→ Brief: Needed from the data below: every line from the one with "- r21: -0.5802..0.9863" up to and including the one with "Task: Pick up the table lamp", repeated exactly and with nothing else.

Items from a data source
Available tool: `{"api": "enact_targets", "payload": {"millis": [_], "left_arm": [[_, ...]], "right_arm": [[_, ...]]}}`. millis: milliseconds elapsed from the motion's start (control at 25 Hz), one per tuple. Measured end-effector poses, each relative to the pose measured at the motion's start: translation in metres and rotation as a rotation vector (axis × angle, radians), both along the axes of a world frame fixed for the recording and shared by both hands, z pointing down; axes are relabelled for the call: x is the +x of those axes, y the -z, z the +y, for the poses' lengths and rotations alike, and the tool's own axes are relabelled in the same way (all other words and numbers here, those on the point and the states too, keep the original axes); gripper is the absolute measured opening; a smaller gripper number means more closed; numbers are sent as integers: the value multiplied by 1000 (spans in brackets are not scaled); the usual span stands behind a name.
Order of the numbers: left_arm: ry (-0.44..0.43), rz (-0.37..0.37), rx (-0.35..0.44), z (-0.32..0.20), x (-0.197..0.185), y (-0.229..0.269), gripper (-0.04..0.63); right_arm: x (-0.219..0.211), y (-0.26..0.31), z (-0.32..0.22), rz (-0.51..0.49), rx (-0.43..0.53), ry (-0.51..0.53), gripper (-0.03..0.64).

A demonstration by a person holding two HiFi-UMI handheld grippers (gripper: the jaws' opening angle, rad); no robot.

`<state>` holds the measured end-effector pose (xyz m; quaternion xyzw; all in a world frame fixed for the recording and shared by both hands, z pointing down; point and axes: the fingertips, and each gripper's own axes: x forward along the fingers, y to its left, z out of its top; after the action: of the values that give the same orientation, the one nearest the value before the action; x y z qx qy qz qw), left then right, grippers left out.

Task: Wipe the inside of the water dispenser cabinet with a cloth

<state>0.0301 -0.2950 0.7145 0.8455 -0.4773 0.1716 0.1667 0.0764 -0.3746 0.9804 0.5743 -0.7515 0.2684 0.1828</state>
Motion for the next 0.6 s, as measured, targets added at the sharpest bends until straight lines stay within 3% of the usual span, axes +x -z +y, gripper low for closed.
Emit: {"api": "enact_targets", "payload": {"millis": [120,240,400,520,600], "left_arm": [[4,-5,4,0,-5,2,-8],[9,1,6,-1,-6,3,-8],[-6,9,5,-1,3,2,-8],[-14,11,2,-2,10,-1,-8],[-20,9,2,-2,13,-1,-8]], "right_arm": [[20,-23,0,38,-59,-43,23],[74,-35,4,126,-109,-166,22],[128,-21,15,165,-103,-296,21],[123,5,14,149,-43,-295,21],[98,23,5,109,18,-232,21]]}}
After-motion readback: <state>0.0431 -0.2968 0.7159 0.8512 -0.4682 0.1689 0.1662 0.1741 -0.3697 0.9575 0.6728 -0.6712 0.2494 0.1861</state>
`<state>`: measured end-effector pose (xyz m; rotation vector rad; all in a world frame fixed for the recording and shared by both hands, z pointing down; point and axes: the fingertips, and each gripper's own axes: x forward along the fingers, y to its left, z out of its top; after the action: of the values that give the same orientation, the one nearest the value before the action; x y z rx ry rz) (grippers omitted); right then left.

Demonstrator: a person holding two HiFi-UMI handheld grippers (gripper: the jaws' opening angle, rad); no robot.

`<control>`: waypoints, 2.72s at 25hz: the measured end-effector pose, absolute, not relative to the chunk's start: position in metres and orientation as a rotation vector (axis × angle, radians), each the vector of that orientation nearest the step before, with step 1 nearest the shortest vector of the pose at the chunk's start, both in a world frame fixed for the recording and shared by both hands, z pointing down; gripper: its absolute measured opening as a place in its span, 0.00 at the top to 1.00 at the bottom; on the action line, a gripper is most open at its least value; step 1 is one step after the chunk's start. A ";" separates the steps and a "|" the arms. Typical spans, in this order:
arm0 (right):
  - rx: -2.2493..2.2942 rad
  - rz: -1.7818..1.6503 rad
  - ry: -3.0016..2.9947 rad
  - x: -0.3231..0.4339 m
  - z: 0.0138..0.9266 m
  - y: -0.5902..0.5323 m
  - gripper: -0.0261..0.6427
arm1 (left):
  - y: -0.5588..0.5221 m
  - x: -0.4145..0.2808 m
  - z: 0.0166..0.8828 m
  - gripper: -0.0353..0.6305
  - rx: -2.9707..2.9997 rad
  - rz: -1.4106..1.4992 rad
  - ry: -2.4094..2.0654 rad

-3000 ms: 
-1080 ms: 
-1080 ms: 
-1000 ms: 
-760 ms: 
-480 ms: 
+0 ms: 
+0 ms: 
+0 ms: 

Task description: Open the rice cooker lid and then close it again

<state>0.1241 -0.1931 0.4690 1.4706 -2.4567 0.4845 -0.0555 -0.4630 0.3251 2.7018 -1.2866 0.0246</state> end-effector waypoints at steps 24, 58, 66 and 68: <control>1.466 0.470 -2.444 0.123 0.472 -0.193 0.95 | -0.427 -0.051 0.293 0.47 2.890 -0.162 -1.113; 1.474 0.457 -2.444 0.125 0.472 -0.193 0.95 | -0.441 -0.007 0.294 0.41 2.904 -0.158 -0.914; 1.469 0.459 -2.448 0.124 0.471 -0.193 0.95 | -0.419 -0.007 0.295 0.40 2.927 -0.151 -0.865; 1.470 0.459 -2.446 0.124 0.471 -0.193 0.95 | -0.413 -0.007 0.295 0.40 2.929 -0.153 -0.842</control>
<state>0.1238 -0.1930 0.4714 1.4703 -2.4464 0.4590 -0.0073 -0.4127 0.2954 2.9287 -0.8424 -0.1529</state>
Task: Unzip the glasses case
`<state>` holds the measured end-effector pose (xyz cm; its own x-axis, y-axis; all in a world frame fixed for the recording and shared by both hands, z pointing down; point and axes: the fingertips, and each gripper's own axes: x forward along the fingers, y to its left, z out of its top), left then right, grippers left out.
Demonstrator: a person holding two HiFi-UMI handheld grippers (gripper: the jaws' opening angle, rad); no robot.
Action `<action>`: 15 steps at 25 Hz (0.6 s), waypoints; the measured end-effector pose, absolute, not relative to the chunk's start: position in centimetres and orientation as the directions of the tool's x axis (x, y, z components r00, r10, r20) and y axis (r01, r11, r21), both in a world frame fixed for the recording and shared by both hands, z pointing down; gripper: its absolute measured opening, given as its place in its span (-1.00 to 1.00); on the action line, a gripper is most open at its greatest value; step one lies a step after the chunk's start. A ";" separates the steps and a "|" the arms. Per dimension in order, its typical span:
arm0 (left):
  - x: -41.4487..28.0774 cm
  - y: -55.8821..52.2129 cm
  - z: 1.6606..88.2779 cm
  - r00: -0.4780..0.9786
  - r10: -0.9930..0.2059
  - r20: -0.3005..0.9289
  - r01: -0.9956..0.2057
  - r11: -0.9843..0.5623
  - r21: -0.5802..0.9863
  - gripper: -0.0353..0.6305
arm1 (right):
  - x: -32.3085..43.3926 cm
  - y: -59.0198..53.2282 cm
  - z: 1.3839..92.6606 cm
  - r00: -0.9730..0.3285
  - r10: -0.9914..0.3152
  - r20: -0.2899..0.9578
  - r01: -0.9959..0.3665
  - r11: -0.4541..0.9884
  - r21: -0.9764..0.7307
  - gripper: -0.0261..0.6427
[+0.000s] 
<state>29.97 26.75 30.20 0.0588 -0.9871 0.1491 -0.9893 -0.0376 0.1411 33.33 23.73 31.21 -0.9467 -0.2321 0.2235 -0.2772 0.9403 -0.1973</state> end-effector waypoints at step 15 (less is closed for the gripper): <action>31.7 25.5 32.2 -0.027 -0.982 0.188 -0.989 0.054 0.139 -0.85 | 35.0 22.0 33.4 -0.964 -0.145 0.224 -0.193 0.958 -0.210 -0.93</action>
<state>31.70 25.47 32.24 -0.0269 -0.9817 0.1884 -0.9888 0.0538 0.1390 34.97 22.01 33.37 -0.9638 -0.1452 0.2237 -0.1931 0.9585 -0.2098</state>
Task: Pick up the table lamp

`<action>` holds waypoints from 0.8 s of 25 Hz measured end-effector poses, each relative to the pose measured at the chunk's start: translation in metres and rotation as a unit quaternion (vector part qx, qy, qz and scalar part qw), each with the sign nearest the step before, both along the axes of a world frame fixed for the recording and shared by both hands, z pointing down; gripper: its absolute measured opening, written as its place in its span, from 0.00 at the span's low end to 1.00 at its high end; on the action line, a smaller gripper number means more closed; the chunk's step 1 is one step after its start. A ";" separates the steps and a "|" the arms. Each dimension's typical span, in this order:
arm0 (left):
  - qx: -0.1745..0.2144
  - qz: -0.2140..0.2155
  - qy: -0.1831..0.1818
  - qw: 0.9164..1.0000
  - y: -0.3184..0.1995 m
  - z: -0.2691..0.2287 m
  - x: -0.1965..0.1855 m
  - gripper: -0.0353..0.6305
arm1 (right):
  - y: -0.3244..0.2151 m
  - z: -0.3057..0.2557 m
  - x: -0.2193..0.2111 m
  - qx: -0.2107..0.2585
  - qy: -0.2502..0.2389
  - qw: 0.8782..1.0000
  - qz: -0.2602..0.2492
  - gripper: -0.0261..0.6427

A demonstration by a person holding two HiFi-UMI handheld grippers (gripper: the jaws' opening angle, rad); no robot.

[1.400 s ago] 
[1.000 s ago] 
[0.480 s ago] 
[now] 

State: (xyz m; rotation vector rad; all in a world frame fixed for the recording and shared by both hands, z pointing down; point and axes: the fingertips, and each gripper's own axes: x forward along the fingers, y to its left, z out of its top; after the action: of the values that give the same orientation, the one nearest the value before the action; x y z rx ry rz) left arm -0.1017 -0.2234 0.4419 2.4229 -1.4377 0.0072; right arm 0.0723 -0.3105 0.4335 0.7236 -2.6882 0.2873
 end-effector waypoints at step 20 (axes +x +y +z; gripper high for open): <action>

→ Response to this task:
  - r21: -0.5802..0.9863
  - gripper: -0.0353..0.6305
arm1 (right):
  - x: -32.3085..43.3926 cm
  - y: -59.0198..53.2282 cm
  - z: 1.3839..92.6606 cm
  - r00: -0.9730..0.3285
  - r10: -0.9914..0.3152
  - r20: -0.2899..0.9578
  - r01: -0.9959..0.3665
  - r11: -0.4541..0.9884
  - r21: -0.9764..0.7307
  - gripper: -0.0261..0.6427
[+0.000s] 
<state>29.97 26.75 30.20 0.0588 -0.9871 0.1491 -0.9893 -0.0376 0.1411 33.33 23.73 31.21 -0.9467 -0.2321 0.2235 -0.2772 0.9403 -0.1973</state> end-effector waypoints at step 15 (less is closed for the gripper): <action>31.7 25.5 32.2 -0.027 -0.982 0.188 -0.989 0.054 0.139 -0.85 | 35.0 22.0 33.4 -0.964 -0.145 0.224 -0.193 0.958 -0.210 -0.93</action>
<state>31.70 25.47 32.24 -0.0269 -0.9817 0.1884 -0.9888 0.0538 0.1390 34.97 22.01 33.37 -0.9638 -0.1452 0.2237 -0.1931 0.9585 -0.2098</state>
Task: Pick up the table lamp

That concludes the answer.